An oasis that was full of friendly members, helpful staff and great facilities. I left En Passant for two week, happy that she was completely secure and when I returned the quiet club had been transformed with the arrival of the fleet for the “REFENO”. There was work going on boats, safety inspections to pass, people to meet, group charascos (bar-b-qs) each evening where we all chipped in and Augusto , the larger than life , Argentinian, cooked all around him. The club too put on casual events for us. All in all it was a great two weeks of working hard preparing boats and partying.
I had been looking for crew for the run to Norhuna and I found three Brazilians via the clubs website. Liro was the only local one and he turned out to be a real gem, friendly, helpful and full of enthusiasm for his first sailing adventure. The other two flew in from Sao Paulo and on the day before the regatta, Clint a Californian came looking for a berth and found one with us.
Flag raising and naval bands, big official dinner accompanied by a very loud cover’s band and a final day of briefings. Saturday morning and this crew of mine had never set sail on En Passant before, good job that Clint had shown up otherwise I would have had to do everything myself. We made a great start but I had not followed the briefing well enough and passed a buoy the wrong side, a quick jibe and a tack and we re-rounded it again and were heading for Norhuna. It was just a run to the island for us, not a race but the blood does rise a bit.

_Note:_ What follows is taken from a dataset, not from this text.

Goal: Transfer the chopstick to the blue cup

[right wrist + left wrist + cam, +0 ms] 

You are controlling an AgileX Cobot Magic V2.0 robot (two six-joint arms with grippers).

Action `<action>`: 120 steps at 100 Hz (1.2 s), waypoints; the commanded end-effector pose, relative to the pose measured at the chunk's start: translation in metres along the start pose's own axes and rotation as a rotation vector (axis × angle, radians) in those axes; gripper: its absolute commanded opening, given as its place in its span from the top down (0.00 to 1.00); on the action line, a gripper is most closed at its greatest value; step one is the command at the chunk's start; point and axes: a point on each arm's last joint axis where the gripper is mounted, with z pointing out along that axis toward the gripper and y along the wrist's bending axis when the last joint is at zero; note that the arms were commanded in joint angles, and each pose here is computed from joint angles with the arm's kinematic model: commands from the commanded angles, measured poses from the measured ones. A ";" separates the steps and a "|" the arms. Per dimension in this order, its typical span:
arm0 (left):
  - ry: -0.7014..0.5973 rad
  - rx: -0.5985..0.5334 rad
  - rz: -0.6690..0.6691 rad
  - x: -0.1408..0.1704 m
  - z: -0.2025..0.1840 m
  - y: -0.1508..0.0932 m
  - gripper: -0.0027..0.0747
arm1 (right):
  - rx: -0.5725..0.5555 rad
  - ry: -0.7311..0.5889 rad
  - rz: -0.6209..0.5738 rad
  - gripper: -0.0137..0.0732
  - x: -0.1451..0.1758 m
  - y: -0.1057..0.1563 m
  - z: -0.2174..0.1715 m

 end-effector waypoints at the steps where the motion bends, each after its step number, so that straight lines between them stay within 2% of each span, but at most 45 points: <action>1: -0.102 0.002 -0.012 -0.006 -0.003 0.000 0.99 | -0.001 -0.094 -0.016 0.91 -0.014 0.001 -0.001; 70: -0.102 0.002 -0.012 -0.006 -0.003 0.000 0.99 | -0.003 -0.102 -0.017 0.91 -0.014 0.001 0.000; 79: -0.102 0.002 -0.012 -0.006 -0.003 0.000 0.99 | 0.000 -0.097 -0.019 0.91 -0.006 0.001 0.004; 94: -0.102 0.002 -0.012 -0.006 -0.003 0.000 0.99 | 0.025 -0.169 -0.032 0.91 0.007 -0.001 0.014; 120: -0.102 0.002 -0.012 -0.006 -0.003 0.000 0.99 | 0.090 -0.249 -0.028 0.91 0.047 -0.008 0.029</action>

The whales came and performed for my green crew at sunset, fantastic. The wind was light, all plain sail set by night, and the gennecker by day. A nice dorado the next morning and then we were nearly there. We made a very respectable forty hour time and arrived at dawn to an anchorage full of spinner dolphins.
Norhuna really is a gem of an island and I cannot recommend it highly enough. The only drawback is the relatively high anchoring fee if you arrive yourself. A cruising boat with two people on board would have to pay a €100 a day. As part of the REFENO we were covered for five days, great.
The beaches and the landscape are stunning and there seems to be a real effort to uphold the protected status of much of the island and it’s surrounding waters. All too soon it was the prize giving, a big night of music (of course) and it was time to sail back to Recife. We were closer hauled on the way back but everybody onboard stayed well and they ate, and ate. I was hard pushed in the galley to keep up with them.
A very early Sunday morning arrival back in Cabanga and I put them all to work on a big clean up before a final Café de manana. Some twenty boats had sailed on for Natal and so Cabanga was nicely busy, not over crowded. A couple of weeks of slowly winding down , of getting to know Recife a bit better and then it was time for my own departure for Natal and my rendezvous with Eileen who has not been aboard for six months.